Letting go

For decades, I walked around carrying extra weight on my shoulders. This weight was added day by day. I became strong, which has allowed me to be in the positions I am in today. Along with this strength came a lack of empathy and vulnerability. Looking at my environment and what I was taught, I have learned to accept all the negative impacts as I have received the positives. The weight I was carrying around came with pain, trauma, and loss. I held this pain inside me and could feel it with each beat of my heart. The rhythm was fierce and unpredictable because, at any time, a demon within could be awakened. As my weight grew, I began to move faster and work harder. I avoided the reality that I had become numb, and I was the happiest, miserable person I knew. There was a time when I believed I could conquer the world alone. I was a superhero. I was iron. I have learned that superheroes are not real, and men break, too!

As a man with grown kids, I have realized I have a long road ahead to become the person I want to be. By the time I reach the standard of today, there will be more I need to know, learn, and work on. I was blessed to have a few good men who helped me become a man at different times. A man? What is a man? The definition, especially in America, has evolved over the past few generations. A man could be a father, a brother, a son, a guide, a husband, a friend, a coach, and on and on. However, it is not the nouns, in my opinion, that make up the man. A man should be described as a verb. A man teaches his children, provides for his family, and protects his family, and a man holds himself and others around him accountable.

My childhood affected my early adulthood because the weight I was carrying should have been left on the rack at that stage of my life. However, I was carrying my boyhood trauma into my teenage years and my adolescent problems into my young adulthood. My perspectives were counterproductive to my goals and wants. I wanted something I never had and had no clue how to get it. I wanted a father-and-son relationship with my father or my sons. When I was coming up, I thought I would be a great father because I would be better than my father. This is definitely the case in my situation. I have more degrees than my father and have contributed more to society than my father. However, that does not make me a good father. That makes me a contributing member of society. As I recognize these realities of my life, I look at my grown children and the lack of fathering and grandfathering. Like me, at their age, they lack true self-accountability in relationships. They are consumed in everything other than the importance of their family. They resist adult relationships with their parents. Like me, they are broken. However, like me, they could hide in the success of their jobs and careers and try to ignore the mere fact they are broken. You could not tell me I was broken when I was on the run from my problems. You could not tell me I was broken when I did not love myself and validated my feelings on how many people liked me or thought I was cool. Broken to people sounds like you did not make it. Broken to me today means I am actually living life, facing my fears, and growing emotionally. I am becoming that Grandfather or grandmother many of us have seen as the light of our lives. My Grandfather was my God before I truly understood God.
I am broken because I was carrying the weight of life without stopping along the way and dropping off some of the pounds. I moved on with my life as if the burdens of my past would not show up and remind me what I had been through. It took Covid 19 for me to forgive my father for not being the man I wanted him to be. Let me repeat that, the man I wanted him to be. Too often, we want others or think they should be who we want them to be. We need to accept and respect who and what people are. I am not saying we should not ask, guide, and expect people to treat us a certain way, but we should not expect people to be the people they want us to be. Once people hurt us, we want them to be different people. We think that changing them will fix us. I do not know how this would ever work. We must learn that everyone has their own issue and should be open to understanding and accepting them. I am not saying to accept someone beating you or stealing from you. I am talking about small relationships issues, and conflicts, like spending time together, essential communication, and understanding.

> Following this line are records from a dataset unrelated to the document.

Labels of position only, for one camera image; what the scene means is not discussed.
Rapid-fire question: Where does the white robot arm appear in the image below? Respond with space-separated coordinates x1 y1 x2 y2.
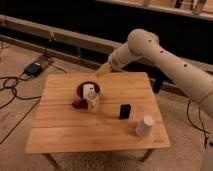
96 29 213 120

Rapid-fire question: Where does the wooden slatted table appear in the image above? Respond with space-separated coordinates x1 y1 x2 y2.
24 72 172 171

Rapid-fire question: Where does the dark red round plate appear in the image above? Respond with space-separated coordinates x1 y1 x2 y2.
76 81 100 99

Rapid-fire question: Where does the black power adapter box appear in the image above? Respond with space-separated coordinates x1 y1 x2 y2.
24 63 42 76

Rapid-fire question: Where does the black cable right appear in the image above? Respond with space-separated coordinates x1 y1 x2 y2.
186 98 212 149

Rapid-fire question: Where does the black eraser block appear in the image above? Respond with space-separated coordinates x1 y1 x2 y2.
119 104 131 119

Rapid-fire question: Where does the white box on plate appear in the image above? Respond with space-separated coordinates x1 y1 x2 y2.
83 84 94 99

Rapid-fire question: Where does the small brown object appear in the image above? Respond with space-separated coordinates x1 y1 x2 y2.
72 100 88 109

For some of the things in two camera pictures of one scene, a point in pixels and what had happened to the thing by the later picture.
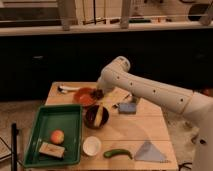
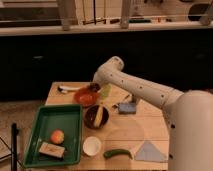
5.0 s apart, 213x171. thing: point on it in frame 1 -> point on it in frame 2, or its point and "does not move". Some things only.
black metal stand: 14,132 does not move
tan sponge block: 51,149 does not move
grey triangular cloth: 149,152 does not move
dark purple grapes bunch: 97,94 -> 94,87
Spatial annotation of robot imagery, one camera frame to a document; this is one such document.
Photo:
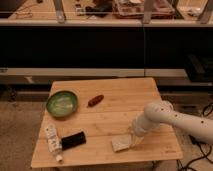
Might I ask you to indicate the white plastic bottle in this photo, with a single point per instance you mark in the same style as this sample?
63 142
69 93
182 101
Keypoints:
54 142

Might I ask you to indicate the metal shelf rack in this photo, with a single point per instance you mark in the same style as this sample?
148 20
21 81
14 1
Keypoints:
45 40

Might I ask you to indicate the wooden table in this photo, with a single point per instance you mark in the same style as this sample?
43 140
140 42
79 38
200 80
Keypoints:
124 99

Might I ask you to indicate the tray of clutter on shelf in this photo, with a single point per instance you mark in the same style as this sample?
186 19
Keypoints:
135 9

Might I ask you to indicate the black cylinder can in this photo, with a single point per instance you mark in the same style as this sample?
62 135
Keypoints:
73 140

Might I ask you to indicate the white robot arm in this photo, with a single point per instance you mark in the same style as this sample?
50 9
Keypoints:
155 113

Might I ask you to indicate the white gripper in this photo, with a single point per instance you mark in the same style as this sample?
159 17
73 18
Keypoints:
141 126

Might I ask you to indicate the red sausage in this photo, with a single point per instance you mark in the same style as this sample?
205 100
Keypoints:
94 101

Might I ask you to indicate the green bowl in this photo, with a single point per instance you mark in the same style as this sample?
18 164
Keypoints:
62 104

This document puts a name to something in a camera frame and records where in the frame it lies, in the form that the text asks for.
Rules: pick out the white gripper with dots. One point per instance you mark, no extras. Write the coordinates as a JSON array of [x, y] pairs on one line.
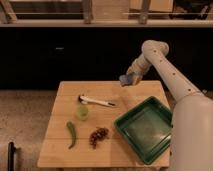
[[138, 69]]

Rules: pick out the blue grey sponge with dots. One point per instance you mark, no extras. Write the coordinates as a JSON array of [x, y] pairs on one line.
[[126, 80]]

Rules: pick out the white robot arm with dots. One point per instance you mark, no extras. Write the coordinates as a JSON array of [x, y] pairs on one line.
[[192, 133]]

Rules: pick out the green square tray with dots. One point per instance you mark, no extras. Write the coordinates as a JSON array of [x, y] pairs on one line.
[[146, 128]]

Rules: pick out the red grape bunch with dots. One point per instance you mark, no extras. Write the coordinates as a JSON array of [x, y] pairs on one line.
[[98, 135]]

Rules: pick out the green chili pepper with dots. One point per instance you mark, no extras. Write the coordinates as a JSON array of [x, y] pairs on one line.
[[72, 130]]

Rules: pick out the white handled peeler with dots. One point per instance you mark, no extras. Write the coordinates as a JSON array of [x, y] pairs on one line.
[[85, 100]]

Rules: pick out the wooden shelf frame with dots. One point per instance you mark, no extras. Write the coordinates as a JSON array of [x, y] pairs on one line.
[[106, 13]]

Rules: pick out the black handle at floor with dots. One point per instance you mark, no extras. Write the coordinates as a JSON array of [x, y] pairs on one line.
[[11, 153]]

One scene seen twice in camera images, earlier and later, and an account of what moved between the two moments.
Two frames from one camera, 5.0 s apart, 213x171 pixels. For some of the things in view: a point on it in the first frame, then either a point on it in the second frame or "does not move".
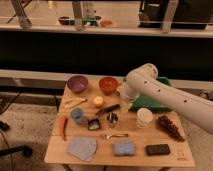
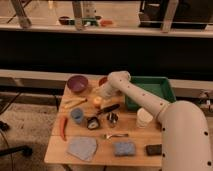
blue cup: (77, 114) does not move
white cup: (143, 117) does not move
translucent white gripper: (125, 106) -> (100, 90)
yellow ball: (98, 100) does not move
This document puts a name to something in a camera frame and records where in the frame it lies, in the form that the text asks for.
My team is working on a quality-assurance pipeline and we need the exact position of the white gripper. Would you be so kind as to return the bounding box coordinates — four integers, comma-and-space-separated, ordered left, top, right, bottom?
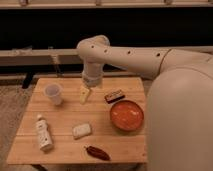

Letting go for a Christian like myself would be done through forgiveness. I never understood the power of forgiveness until I forgave my father. I always thought that forgiveness was for the person you are forgiving. That you would be doing them a favor by forgiving them. I was so wrong. Forgiveness is for you. It’s for you to move on in life without carrying the extra weight of life. I forgave my father, and I could live again lighter and brighter. I began to be thankful and understand how blessed I am to be in the position I am in today. I have not held on to a negative feeling about a person since. Even when I must move on from a person, I forgive them. It allows me not to bring that negative energy into my next relationship or friendship. Forgiveness for the non-christian is just letting go.